Keith Dysart wrote:
On Jan 1, 1:20 pm, Roger wrote:
Discussing forward and reflecting waves, when is stability reached.
Roy Lewallen wrote:
If "stability" means steady state, a transmission line with any
resistance at either end or both ends is less complicated to analyze
than the particularly difficult lossless case I used for my analysis
which never reaches a true steady state. The presence of resistance
allows the system to settle to steady state, and that process can easily
and quantifiably be shown. And in two special cases, the process from
turn-on to steady state is trivially simple -- If the line is terminated
with Z0 (technically, its conjugate, but the two are the same for a
lossless line since Z0 is purely resistive), steady state is reached
just as soon as the initial forward wave arrives at the far end of the
line. No reflections at all are present or needed for the analysis. The
second simple case is when the source impedance equals Z0, resulting in
a source reflection coefficient of zero. In that case, there is a single
reflection from the far end (assuming it's not also terminated with Z0),
but no re-reflection from the source, and steady state is reached as
soon as the first reflected wave arrives at the source.
Roy Lewallen, W7EL
Could you better describe how you determine that the source has a Z0
equal to the line Z0? I can guess that you use a Thévenin equivalent
circuit and set the series resistor to Z0.
This will do it.
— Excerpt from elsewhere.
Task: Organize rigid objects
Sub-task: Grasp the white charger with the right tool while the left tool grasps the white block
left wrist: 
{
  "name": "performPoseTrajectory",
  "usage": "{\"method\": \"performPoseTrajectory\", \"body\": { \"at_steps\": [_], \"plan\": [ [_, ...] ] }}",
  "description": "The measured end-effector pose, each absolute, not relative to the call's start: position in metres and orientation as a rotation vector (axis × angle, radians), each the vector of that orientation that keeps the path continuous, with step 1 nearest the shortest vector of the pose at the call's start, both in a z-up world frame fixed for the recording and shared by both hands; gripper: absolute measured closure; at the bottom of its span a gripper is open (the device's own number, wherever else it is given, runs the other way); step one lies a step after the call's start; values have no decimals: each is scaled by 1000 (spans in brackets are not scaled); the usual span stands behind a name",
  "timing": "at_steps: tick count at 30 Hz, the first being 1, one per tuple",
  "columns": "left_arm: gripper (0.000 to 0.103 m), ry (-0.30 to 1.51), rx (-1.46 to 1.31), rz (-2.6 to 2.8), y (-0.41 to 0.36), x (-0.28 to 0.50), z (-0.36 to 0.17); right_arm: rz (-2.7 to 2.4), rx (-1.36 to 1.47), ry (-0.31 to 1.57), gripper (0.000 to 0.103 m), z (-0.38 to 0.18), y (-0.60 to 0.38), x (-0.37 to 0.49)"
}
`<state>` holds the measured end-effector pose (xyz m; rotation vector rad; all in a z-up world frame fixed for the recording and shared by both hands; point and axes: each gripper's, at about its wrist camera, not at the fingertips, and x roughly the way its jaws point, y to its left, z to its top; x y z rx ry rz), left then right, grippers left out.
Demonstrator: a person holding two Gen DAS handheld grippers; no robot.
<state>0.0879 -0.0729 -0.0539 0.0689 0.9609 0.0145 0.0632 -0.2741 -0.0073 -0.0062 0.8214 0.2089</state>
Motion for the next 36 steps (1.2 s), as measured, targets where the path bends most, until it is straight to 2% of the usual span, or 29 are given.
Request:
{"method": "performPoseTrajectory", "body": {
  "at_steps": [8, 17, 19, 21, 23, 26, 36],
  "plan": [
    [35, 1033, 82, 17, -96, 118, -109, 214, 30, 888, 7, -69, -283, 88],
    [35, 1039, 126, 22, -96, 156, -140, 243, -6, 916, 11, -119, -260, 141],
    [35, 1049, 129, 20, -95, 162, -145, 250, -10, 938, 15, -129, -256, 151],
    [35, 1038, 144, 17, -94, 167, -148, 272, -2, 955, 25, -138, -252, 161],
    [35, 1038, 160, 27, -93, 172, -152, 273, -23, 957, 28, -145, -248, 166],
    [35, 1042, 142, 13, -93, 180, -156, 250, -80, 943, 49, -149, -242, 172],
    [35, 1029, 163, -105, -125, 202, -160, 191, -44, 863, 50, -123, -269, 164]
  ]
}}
As will a Norton with the parallel
resistor set to Z0.
The power output of the Thévenin equivalent circuit follows the load.
Therefore, when the load delivers power, the Thévenin equivalent circuit
adsorbs power. Right?
This apparently simple question has a very complicated
answer that depends on what precisely is meant by
"load delivers power" and "circuit absorbs power".
If by "load delivers power", you mean the reflected
wave, then this may or may not (depending on the
phase), mean that energy is transfered into the
generator.
If you mean that the time averaged product of
the actual voltage and current at the generator
terminals show a transfer of energy into the
generator, then energy is indeed flowing into
the generator.
If by "circuit absorbs power", you mean that
there is an increase in the energy dissipated
in the generator, this can not be ascertained
without detailed knowledge of the internal
arrangement of the generator and also depends
the meaning of "load delivers power", discussed
above.
...Keith
I think we will find it simpler than that.
I posted some links to descriptions of ideal voltage sources. After
reading them, I am taking another look at how we define impedance from
an ideal voltage source in a separate posting. You may wish to read the
links, and hopefully, my posting.
Here are the links:
Voltage source:
http://en.wikipedia.org/wiki/Voltage_source
Thévenin equivalent circuit:
http://en.wikipedia.org/wiki/Th%C3%A9venin%27s_theorem
73, Roger, W7WKB